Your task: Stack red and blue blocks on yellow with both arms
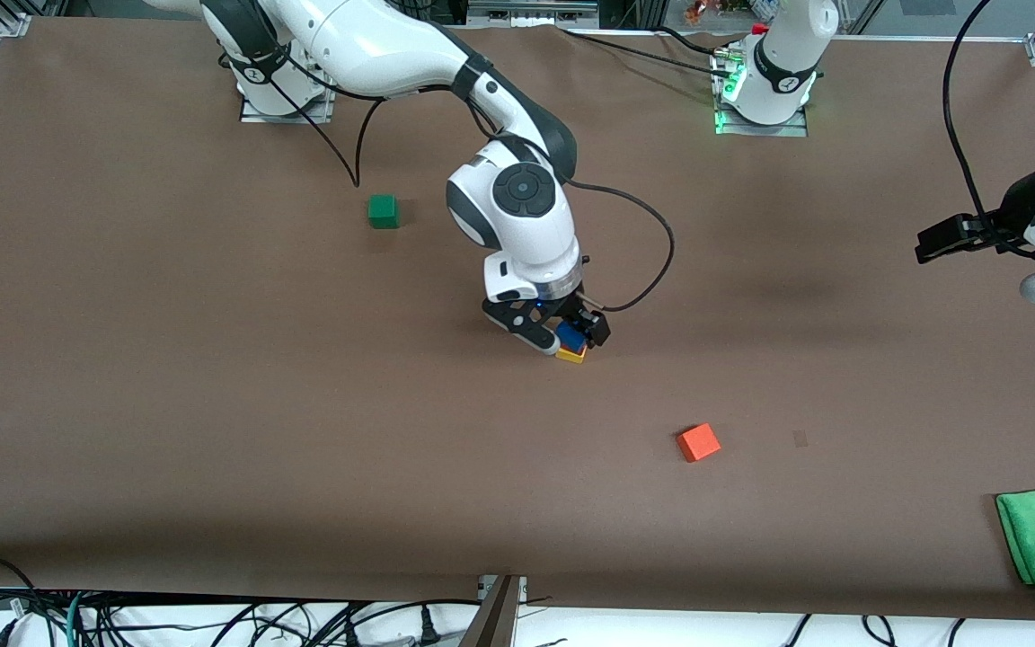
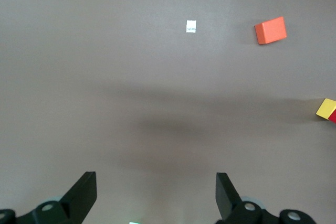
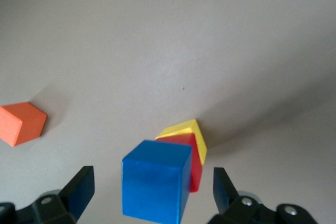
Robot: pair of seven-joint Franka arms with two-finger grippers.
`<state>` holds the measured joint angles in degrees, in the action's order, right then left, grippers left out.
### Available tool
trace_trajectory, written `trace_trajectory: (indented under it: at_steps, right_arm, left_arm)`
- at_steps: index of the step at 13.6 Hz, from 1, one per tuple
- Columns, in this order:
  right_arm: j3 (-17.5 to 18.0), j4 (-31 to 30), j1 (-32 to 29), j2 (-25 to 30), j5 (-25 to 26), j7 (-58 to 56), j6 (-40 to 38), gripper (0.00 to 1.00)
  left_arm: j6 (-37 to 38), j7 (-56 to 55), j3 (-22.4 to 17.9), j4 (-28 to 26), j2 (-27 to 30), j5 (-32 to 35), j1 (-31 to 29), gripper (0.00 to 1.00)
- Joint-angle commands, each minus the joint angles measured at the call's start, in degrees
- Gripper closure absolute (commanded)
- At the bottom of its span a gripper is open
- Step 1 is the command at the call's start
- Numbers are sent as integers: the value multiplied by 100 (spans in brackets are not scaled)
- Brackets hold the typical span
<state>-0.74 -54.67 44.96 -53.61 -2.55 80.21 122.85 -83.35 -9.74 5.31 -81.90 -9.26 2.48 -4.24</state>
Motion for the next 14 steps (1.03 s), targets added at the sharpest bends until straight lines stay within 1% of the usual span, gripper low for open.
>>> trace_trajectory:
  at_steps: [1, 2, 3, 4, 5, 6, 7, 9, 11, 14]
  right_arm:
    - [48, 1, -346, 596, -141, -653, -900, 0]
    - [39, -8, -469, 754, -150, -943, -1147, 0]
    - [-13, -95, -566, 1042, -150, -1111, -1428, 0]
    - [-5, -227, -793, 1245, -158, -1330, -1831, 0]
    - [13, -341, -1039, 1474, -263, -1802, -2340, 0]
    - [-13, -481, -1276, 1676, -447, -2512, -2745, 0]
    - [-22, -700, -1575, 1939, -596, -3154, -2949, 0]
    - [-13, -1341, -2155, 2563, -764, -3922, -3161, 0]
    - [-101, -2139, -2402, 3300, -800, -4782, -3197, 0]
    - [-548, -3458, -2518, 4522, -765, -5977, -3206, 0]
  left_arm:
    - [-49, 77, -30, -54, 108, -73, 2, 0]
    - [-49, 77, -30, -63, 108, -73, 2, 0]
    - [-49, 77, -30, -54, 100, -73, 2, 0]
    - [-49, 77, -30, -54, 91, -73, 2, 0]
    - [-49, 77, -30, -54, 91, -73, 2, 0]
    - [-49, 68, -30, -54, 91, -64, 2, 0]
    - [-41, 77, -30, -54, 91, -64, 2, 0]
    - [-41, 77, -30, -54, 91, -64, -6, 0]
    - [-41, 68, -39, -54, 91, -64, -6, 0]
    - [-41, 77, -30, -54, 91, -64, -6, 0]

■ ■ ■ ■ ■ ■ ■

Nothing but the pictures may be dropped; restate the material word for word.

**WRITTEN REPLY**
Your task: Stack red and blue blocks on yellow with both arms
Robot: pair of seven-joint Franka arms with two-finger grippers.
`<state>` holds the measured joint angles in degrees, in the action's order, right then left, grippers left out.
### Available tool
trace_trajectory, written `trace_trajectory: (indented under it: at_steps, right_arm, left_arm)`
- at_steps: index of the step at 13.6 Hz, from 1, one per tuple
- Columns, in this order:
  right_arm: j3 (-17.5 to 18.0), j4 (-31 to 30), j1 (-32 to 29), j2 (-25 to 30), j5 (-25 to 26), j7 (-58 to 56), j6 (-40 to 38), gripper (0.00 to 1.00)
  left_arm: j6 (-37 to 38), j7 (-56 to 55), j3 (-22.4 to 17.9), j4 (-28 to 26), j2 (-27 to 30), j5 (-32 to 35), j1 (-31 to 29), gripper (0.00 to 1.00)
- Joint-angle commands, each minus the joint angles measured at the call's start, in degrees
- Gripper closure absolute (commanded)
- At the bottom of its span a gripper is open
- Step 1 is the command at the call's start
- Numbers are sent as integers: the value multiplied by 100 (spans in brackets are not scaled)
- Brackets hold the typical span
<state>-0.74 -54.67 44.96 -53.61 -2.55 80.21 122.85 -83.35 -9.74 5.31 -81.90 -9.26 2.48 -4.24</state>
Motion for the next 14 steps (1.03 s), targets added at the sharpest bends until straight lines stay within 1% of the usual span, gripper low for open.
>>> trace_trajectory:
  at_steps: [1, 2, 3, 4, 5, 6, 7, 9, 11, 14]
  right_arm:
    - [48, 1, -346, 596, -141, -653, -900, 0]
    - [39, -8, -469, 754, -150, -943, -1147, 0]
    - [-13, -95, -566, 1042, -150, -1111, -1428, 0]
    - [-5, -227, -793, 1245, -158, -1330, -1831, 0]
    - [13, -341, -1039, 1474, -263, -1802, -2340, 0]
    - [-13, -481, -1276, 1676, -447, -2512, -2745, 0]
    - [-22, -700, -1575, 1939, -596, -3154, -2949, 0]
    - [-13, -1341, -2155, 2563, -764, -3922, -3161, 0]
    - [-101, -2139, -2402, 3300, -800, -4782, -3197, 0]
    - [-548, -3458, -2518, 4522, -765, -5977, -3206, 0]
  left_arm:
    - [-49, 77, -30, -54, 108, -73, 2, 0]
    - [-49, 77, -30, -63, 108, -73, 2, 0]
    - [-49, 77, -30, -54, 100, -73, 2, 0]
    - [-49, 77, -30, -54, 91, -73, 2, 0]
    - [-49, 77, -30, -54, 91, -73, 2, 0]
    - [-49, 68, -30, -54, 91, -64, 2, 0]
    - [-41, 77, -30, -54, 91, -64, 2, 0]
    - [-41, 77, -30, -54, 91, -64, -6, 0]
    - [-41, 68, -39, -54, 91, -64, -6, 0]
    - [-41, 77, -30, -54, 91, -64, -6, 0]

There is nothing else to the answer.